Turns out, while the Chat is running on “chat.tchncs.de”, this is not the “Identity Provider.” That one is called “tchncs.de”. You only learn this when you open your config menu in the web chat and look at Identifer shown there.

Once you enter this, Element X and the web chat get hectic. There is a new client, and both clients want to authenticate that the new device is legit.

For that purpose, they display a set of Emojis, which look differently in the web client and the application, and ask me if they are the same. Helpful Emoji names are shown under the Emoji, and they are identical. I simply click yes.

After that, both clients can see my Chat, but the Element X Client still has no access to any chat history. That is, because the client is unverified (so is the web client).

When I close any client, I have to re-login, re-compare the Emojis, and all chat history is gone.

After onboarding

Why have I been trying this?

A friend was trying to use a Matrix messenger on their phone, and waited 9 hours for this to complete.

A friend of mine was trying to re-install a Matrix messenger on their phone, and landed on the screen above. This hung for 9 hours without any message or failure indication. The application cannot detect if somebody is using the wrong recovery key for a different account.

The friend tried to use an Android application, but the application was complaining about the account not being verified. That is, the mail address in use was not confirmed, and for that reason the client would not be showing any chats. At the same time, these chats were being sent to the unconfirmed mail address, unencrypted, as a reminder that he was missing out.

According to him, you can’t delete a half-made unconfirmed account. You also can’t rename an account.

Apparently, you cannot create invite links for private chat rooms, only invite people. To do that, vector.im uses the very same dark patterns that LinkedIn uses to convince you to share your address book.
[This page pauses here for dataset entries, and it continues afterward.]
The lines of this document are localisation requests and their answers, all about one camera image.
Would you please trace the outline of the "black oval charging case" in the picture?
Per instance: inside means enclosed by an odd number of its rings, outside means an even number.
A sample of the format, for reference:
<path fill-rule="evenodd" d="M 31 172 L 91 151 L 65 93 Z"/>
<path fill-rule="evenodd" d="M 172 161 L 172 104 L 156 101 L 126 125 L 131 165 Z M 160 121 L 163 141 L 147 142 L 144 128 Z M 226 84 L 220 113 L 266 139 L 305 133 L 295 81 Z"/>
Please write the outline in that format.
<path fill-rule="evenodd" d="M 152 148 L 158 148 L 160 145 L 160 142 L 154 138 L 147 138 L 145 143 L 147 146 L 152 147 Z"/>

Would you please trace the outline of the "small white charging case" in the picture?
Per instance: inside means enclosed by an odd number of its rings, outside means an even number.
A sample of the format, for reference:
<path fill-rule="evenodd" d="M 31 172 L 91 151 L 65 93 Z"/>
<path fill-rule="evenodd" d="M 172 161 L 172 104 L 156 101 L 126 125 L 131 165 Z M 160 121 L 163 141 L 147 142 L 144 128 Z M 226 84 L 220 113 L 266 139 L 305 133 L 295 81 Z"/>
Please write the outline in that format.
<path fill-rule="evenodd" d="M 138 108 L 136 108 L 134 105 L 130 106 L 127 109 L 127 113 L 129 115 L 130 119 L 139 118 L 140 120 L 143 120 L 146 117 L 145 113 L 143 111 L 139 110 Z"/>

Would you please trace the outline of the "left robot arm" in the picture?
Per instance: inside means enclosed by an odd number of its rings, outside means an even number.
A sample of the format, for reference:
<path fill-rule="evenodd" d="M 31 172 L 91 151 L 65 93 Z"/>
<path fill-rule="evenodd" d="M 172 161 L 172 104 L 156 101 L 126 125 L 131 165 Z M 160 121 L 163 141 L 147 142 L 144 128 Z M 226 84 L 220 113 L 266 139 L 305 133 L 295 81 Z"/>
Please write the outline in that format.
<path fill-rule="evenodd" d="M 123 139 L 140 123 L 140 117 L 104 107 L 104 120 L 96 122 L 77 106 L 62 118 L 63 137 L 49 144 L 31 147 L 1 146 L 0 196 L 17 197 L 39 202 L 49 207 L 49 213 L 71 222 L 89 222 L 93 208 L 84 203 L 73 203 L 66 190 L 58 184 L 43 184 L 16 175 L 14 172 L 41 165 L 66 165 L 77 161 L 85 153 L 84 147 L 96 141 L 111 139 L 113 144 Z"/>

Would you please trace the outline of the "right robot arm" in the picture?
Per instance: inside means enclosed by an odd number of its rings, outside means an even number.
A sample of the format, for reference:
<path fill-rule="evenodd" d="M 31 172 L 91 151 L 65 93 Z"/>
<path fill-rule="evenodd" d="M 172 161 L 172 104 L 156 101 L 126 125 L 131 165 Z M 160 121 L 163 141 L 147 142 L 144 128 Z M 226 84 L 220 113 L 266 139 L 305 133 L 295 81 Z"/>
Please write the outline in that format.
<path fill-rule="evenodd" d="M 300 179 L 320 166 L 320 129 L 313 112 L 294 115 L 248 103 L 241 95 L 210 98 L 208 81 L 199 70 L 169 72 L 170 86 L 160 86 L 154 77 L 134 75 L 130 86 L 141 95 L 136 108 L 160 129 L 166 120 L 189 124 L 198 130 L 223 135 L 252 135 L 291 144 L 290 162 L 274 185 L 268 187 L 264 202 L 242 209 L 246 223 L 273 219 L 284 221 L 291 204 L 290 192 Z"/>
With the unique mail-address used to sign up to Matrix, I am unfindable because only Matrix uses this specific mail address.

Outside of Element, there are very few clients, most of them very old and not being updated within the last few years.
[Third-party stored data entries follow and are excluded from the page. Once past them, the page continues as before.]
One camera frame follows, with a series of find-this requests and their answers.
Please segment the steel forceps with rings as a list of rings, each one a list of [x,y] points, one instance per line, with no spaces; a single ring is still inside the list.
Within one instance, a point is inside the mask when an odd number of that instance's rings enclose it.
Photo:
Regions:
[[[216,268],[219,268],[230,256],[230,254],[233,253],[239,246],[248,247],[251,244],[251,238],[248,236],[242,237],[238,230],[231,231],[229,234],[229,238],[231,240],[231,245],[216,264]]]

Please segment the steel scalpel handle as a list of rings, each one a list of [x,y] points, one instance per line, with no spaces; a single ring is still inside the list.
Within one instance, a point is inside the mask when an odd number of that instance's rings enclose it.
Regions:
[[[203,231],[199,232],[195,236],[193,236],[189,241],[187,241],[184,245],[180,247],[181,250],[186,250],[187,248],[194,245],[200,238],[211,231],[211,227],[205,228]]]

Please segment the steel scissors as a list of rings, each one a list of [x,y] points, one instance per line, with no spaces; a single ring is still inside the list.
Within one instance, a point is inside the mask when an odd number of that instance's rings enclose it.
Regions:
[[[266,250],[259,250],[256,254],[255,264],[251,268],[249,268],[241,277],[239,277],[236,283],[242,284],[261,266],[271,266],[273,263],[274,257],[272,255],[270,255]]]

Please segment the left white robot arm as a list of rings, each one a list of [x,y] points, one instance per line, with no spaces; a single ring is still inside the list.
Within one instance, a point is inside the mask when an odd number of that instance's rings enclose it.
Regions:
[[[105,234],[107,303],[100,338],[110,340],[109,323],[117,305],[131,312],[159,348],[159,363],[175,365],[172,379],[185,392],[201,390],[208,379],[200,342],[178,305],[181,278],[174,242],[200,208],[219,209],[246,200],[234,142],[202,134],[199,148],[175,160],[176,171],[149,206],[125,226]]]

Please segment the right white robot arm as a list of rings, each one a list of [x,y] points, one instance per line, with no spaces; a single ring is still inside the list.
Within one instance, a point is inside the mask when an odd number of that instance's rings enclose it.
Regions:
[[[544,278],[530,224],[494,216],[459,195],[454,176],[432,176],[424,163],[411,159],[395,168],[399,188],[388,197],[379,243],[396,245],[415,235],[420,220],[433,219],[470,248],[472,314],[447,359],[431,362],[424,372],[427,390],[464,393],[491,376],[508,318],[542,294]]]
All in all, this is a mess, and my recommendation is to avoid Matrix for at least two years. It is not secure, it is actively user-hostile, and looks not well managed.
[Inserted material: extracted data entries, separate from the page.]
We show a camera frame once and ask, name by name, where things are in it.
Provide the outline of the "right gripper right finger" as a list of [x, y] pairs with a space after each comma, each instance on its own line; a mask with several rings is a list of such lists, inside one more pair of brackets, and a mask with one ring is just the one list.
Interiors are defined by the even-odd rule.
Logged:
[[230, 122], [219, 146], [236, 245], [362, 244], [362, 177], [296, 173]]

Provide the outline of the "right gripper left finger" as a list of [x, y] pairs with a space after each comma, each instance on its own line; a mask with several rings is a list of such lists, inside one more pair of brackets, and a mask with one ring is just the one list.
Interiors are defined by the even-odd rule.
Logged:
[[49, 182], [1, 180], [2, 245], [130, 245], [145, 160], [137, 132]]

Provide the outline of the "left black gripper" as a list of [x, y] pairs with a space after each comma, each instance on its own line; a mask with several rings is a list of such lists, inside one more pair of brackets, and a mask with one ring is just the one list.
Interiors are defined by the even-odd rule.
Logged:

This is a project in severe need of management changes, a thorough UX evaluation. The design needs changes that make onboarding and usage smoother, encourage secure workflows, keep accounts available, and encourage secure practice. It also needs careful curation of servers and clients. At the moment it is a trash fire.

Matrix responds

Added on 14-Feb-2024: People at Matrix.org and Matrix developers have picked this up and responded in a very constructive way. They cannot address all things because they are not in the realm of Matrix, but part of Element. So far, no responses from Element.

Matrix writes :

well, this is a trashfire indeed. Thanks for writing this up. You’ve caught Element in the middle of their migration to Element X, and there’s a lot of legit feedback here:

  • Both E & EX should be in the macOS app store.
  • EX should clearly be labelled WIP in appstores. -It’s a mistake that matrix.org hurls people to servers.joinmatrix.org (which is not run by us); until recently it defaulted to matrix.org for convenience.
  • Keeping the “create account” window open is a pure bug.

The continue

  • Verification UX in Element is a disaster, and being reworked in EX: Github link
  • Element Android failing to compute a recovery key is clearly a bug too.

Your other complaints about Element UX (e.g. user discovery by email; specifying the server URL) are also very familiar.

It’s not true to say vector.im uses “the very same dark patterns as LinkedIn” for contact discovery though; Github link explains how it works (and is strictly opt-in).

Matrix Director of Program Development Thibault A. Martin responds

Hej @isotopp I’m one of the maintainers of the matrix.org website.

Your post provides a very valuable perspective. I gathered the following gripes that we can address on the website itself in this issue: Matrix.Org Issue 2178

If you have the time to let me know if I got things right, that would be very useful!

Thanks for picking this up, people! I very much hope that Matrix and Element eventually turn into something useful.